At that moment the “journey together” piece of our mission just clicked. I am here to journey alongside: relational versus transactional. So I talked: outside of my script, outside of my comfort zone. I was honest with Richard that this work is hard and scary and the last few months have been pretty rough. That I mess up and I don’t always (usually) know what I’m doing and that I learn best the hard way, unfortunately. Then the doctor came in and told us what we already knew and we left to get coffee. I’m not sure if the shift that happened in my being was apparent to Richard or not, but to me, it was a turning point.
It’s cool these days to be frantically busy and bustling and overwhelmed. Not to me. I want to move slowly enough that when I leave people, they don’t have to wonder if the blur that just came through talking at a mile a minute was me or not. I want to journey with my friends. That is why I’m here after all. I think I have been so afraid of tuning in and not having enough Haley to go around. But I tuned in better this week than I have in a long while and I finished this week more full than I have been in just as long.
I have heard my coworkers say a million times that we have something to offer and to gain from our friends. I never want to miss another opportunity to gain or to offer myself.
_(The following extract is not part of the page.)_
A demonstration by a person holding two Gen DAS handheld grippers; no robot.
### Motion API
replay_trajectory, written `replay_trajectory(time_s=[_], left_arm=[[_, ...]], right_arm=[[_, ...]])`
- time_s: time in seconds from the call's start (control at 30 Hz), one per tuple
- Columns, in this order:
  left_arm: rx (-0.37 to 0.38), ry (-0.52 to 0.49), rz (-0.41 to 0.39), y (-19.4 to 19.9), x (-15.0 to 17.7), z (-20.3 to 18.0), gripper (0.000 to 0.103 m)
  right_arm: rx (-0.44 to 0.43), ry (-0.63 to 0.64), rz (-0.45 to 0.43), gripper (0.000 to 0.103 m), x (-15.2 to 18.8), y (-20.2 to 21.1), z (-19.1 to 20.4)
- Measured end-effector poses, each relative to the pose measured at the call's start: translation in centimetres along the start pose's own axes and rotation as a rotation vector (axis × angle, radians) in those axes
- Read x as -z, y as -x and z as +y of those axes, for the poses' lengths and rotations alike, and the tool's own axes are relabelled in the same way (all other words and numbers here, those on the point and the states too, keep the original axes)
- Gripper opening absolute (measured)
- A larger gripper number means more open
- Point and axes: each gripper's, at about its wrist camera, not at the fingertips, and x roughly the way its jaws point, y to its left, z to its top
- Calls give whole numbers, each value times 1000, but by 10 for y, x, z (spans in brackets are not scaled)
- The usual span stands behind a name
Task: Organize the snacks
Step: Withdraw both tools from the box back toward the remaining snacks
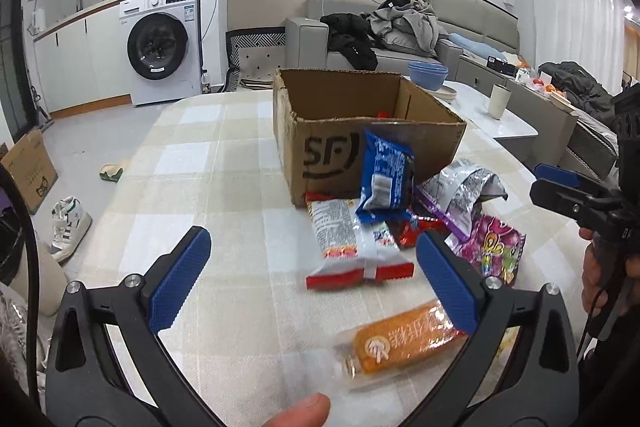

I think self-care is less about bubble baths or having technology-free time or making space and more about actually listening to your soul. I know at my core what is too fast or too busy. My heart knows. And the people around me know. People can tell when I’m rushing through my time with them. Richard knew I wanted to hide from his real questions. And he knew when I stopped being the social worker with all of the answers and became the person that was journeying through life alongside him.